Actually, looking at that list, it's clear that "idiot", "ignorant redneck male chauvinist", "sexist", "narrow-minded and crude douchebag", "unsophisticated", "ignorant", "fool", "Neanderthal", and "misogynist" all DO address the fundamental postulate that men and women are "delightfully different". So does "(expletive deleted) moron", depending on the expletive that was deleted. The judges would accept fucking, motherfucking, pigfucking, goddamned, shitkicking, and donkey-fellating, but might have issues with cuntastic.

I'll grant him racist and flat-earther, though.
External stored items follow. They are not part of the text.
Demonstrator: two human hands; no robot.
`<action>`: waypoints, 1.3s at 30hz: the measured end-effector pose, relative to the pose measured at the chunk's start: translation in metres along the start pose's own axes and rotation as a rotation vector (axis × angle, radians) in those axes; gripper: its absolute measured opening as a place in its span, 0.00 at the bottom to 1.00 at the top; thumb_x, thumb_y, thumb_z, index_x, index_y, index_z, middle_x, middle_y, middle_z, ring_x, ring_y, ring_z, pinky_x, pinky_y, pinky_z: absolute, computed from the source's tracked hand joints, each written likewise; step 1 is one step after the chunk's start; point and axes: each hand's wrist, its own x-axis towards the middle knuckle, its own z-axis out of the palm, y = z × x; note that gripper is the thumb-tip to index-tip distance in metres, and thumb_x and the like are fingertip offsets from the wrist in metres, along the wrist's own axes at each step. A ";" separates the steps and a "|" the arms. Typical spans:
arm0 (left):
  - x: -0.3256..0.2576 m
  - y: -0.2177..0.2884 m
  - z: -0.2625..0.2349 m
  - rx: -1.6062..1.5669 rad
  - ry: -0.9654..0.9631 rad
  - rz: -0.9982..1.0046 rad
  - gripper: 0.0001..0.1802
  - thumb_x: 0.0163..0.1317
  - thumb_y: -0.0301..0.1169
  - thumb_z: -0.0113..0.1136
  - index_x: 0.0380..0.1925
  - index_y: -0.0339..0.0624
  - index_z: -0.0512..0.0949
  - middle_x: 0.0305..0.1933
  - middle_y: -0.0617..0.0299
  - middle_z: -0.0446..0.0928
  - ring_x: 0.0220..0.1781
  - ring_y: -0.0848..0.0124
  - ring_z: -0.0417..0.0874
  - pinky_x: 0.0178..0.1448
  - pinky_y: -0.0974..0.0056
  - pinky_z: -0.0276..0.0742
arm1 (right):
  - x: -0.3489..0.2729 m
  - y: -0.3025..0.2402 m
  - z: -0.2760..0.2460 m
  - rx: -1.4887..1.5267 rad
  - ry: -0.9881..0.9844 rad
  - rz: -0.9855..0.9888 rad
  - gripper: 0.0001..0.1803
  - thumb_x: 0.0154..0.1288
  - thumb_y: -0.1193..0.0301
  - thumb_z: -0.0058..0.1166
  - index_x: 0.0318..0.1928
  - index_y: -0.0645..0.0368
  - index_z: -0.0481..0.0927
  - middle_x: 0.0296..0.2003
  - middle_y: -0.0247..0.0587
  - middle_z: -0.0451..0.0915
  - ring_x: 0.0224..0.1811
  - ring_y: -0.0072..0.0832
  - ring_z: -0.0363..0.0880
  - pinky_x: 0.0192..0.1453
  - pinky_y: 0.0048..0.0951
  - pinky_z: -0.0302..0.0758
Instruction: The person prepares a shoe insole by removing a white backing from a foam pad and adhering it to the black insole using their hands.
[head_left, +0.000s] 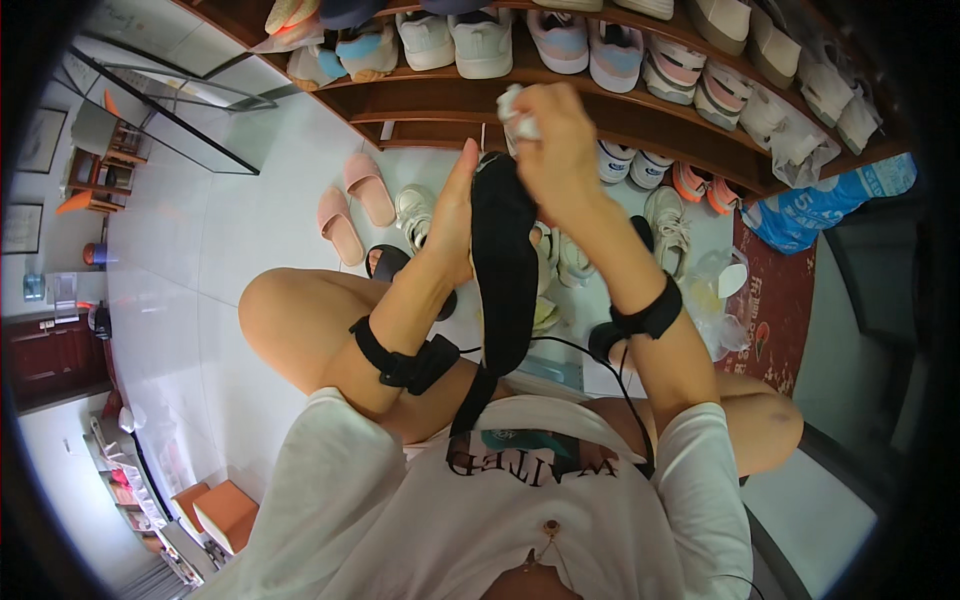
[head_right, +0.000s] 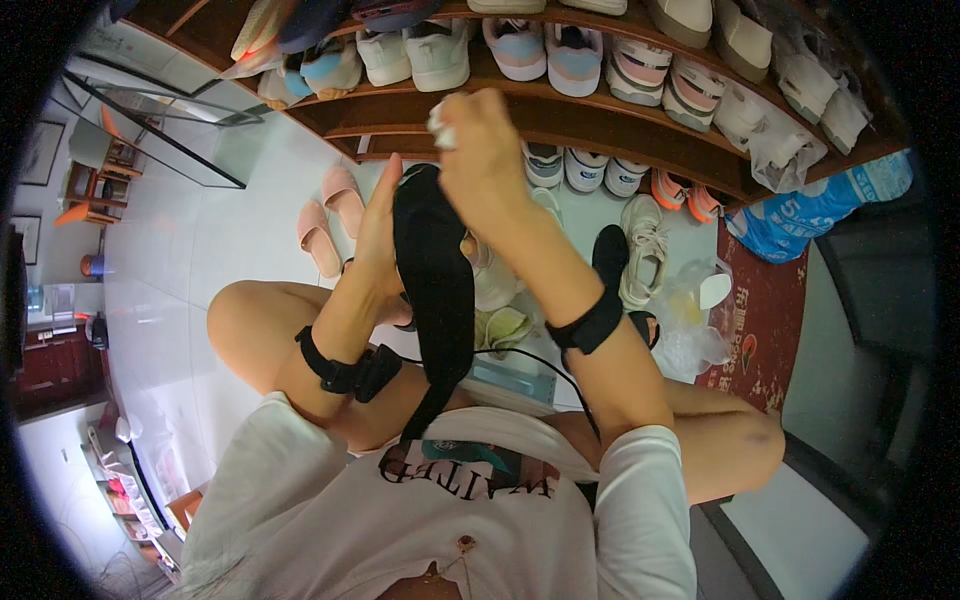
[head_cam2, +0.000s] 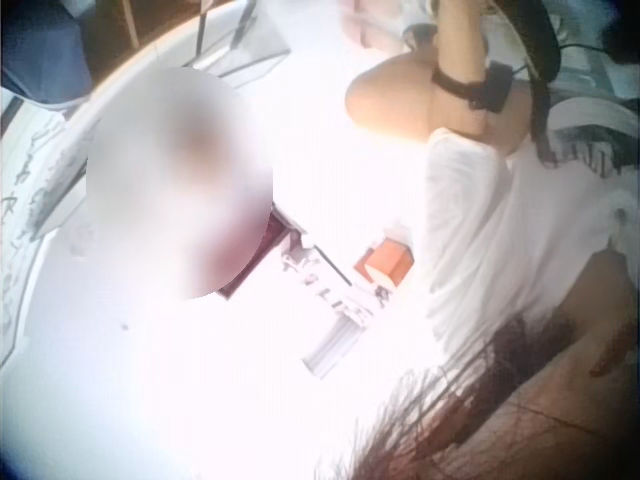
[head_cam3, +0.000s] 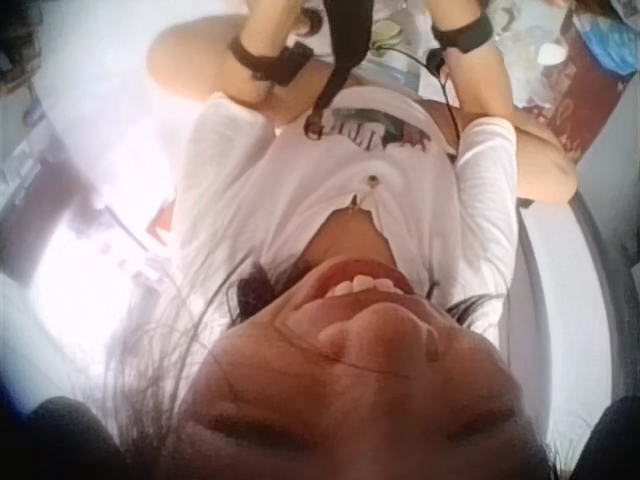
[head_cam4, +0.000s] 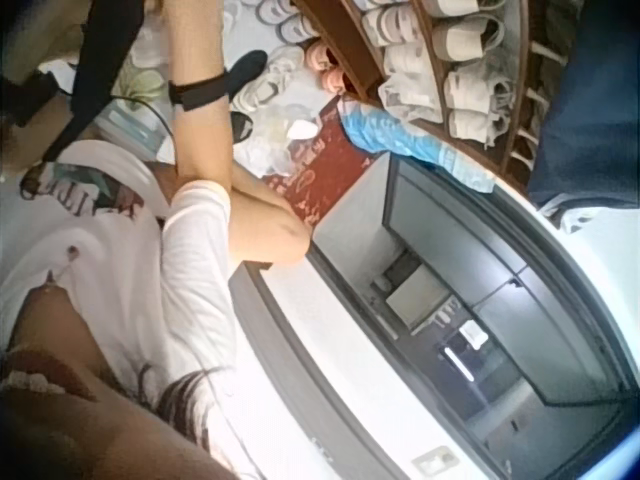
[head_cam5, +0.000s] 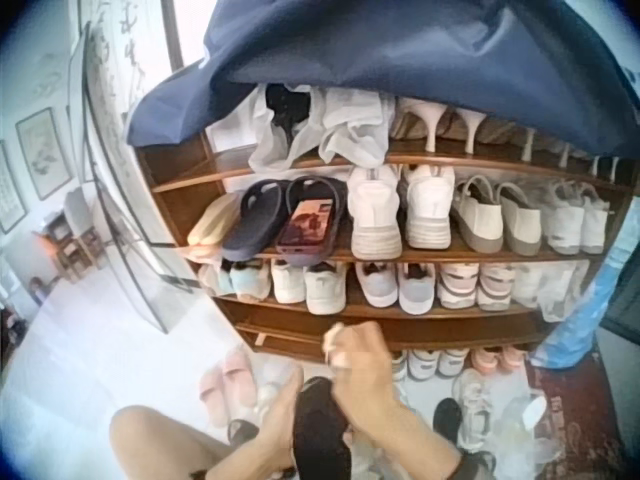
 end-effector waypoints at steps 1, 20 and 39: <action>-0.001 0.001 -0.002 -0.093 -0.115 -0.009 0.38 0.58 0.62 0.30 0.56 0.44 0.60 0.45 0.48 0.72 0.41 0.58 0.77 0.38 0.61 0.75 | -0.004 -0.001 -0.010 0.120 0.088 0.127 0.09 0.48 0.81 0.46 0.33 0.61 0.70 0.30 0.47 0.69 0.34 0.45 0.70 0.39 0.36 0.68; -0.004 -0.001 -0.001 -0.152 0.112 -0.083 0.28 0.61 0.57 0.33 0.48 0.49 0.68 0.42 0.57 0.73 0.42 0.65 0.75 0.44 0.63 0.72 | -0.046 -0.033 -0.007 0.178 0.032 -0.147 0.09 0.50 0.81 0.46 0.35 0.63 0.70 0.31 0.49 0.68 0.33 0.46 0.69 0.38 0.34 0.68; -0.003 -0.005 -0.005 -0.169 -0.137 -0.208 0.27 0.62 0.48 0.34 0.55 0.42 0.63 0.44 0.43 0.70 0.27 0.58 0.77 0.25 0.61 0.74 | -0.034 0.012 -0.025 0.189 -0.125 0.248 0.08 0.52 0.71 0.49 0.34 0.58 0.74 0.28 0.45 0.69 0.32 0.41 0.70 0.35 0.34 0.66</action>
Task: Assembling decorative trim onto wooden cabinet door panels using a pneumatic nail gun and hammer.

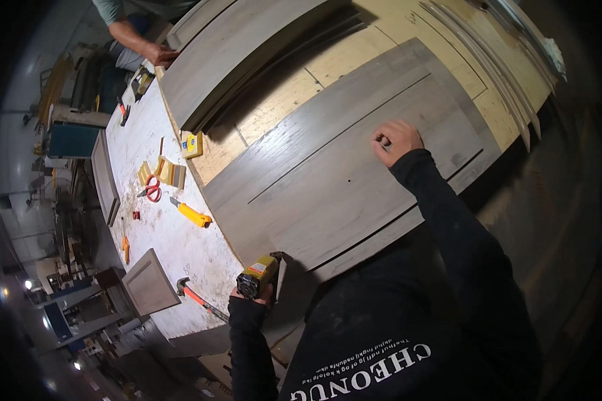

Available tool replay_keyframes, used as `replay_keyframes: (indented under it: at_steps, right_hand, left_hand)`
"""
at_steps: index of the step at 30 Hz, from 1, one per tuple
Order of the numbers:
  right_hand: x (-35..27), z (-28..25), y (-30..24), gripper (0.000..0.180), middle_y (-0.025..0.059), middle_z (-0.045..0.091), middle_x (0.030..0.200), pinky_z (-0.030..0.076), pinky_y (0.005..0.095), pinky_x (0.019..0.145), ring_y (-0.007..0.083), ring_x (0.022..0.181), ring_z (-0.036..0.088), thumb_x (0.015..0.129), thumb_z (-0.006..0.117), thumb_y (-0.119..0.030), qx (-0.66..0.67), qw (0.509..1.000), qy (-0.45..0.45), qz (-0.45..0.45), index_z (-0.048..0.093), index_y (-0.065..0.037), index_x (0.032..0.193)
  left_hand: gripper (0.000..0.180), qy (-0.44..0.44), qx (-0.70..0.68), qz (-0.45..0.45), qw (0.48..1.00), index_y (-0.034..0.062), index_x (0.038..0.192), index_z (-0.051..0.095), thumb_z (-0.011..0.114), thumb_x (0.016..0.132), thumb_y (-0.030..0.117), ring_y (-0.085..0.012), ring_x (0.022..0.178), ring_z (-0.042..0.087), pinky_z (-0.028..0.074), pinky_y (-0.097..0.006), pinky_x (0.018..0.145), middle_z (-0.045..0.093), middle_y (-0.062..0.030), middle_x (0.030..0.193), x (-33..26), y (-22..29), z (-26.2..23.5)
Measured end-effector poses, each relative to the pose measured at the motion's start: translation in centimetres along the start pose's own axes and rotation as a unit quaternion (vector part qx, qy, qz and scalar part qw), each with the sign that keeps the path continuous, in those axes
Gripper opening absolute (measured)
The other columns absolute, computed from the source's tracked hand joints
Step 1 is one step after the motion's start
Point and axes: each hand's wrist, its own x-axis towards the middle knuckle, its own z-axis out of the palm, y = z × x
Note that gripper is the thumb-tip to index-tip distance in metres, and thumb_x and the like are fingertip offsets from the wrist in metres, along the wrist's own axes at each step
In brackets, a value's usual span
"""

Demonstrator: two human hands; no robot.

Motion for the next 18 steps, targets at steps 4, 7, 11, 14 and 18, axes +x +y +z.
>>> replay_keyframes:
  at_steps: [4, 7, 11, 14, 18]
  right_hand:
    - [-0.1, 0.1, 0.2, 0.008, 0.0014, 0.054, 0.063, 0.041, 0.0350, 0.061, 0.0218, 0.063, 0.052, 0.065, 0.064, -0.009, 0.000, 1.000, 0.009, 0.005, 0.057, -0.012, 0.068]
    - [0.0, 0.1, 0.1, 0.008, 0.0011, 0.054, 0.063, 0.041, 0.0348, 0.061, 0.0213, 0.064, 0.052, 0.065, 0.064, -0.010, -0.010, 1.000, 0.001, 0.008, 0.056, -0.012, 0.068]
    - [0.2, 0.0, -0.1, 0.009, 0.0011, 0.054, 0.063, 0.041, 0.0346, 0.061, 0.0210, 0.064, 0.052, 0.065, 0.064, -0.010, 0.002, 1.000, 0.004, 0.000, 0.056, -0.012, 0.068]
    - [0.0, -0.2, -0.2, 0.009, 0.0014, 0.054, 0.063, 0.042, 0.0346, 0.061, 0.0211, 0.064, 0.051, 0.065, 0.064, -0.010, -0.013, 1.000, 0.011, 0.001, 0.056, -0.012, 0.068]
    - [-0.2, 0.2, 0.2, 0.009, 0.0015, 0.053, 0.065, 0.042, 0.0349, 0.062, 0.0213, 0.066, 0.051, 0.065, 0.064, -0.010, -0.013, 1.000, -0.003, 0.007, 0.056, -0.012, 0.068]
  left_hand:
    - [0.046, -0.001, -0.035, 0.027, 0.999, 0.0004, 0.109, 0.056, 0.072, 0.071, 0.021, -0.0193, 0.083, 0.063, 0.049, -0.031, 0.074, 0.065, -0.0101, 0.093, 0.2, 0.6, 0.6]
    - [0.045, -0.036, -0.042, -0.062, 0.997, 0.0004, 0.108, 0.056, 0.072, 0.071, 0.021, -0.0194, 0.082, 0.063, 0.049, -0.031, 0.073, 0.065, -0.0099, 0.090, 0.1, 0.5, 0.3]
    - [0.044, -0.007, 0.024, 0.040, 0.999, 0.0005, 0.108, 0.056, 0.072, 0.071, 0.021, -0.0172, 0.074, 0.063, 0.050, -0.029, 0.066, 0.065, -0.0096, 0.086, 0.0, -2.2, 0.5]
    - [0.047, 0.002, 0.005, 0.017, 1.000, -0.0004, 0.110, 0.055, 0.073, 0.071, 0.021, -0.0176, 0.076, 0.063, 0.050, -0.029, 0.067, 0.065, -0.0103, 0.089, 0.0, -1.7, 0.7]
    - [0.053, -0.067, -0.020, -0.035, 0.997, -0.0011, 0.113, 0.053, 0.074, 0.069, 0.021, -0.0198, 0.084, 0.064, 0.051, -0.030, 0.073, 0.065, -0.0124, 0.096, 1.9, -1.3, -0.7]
Those were unsupported inferences, although as the editor of a Las Vegas newspaper, surely Mitchell can understand the value of playing the odds.

You know why you almost never hear women extolling the "delightful differences" between men and women? Because it's patronizing bullshit, that's why. "Honey" may be a term of endearment to your wife, but that doesn't mean you get to call Dian Fossey that. Furthering his inept defense, Mitchell went on to prove that the concept of identity politics is as much of a mystery to him as piranha are.

"For a bunch that claims to embrace the concept of diversity, they sure are quick to sling a load of identity epithets, such as the one by someone going by the name of marko: 'Clearly Tom's hat is too tight and squeezed what once may have passed as his brain out his nose to settle on his upper lip.' Diversity of thought is unacceptable if you don’t look like them?"

Making fun of your appearance, which, to be as kind as possible, looks like bad Teddy Roosevelt cosplay at a Wisconsin Dells Ye Olde West sideshow, is not a violation of the "embrace of diversity". Wearing a hat and growing a moustache is not an identity. And even if it were, marko didn't call you stupid because you wore that hat and grew that moustache, he used that hat and your moustache as a rhetorical device with which to call you stupid. Given how you fucked up cause and effect in your first column, I can see why this one slipped past you.

And then, because he hasn't finished shitting all over himself and calling it "making brownies", he tries to end on a profound note. "Thanks for playing the game. Here is a lovely parting gift: a mirror. Hold it up. Take a look." Hey, guess what I see? Someone who isn't Thomas Mitchell! This mirror's awesome! Thanks, dude.

*Technically I'm quoting MST3K quoting Sinbad, but still.

**See, Mitchell, THIS is how you exaggerate properly in an over-the-top polemic.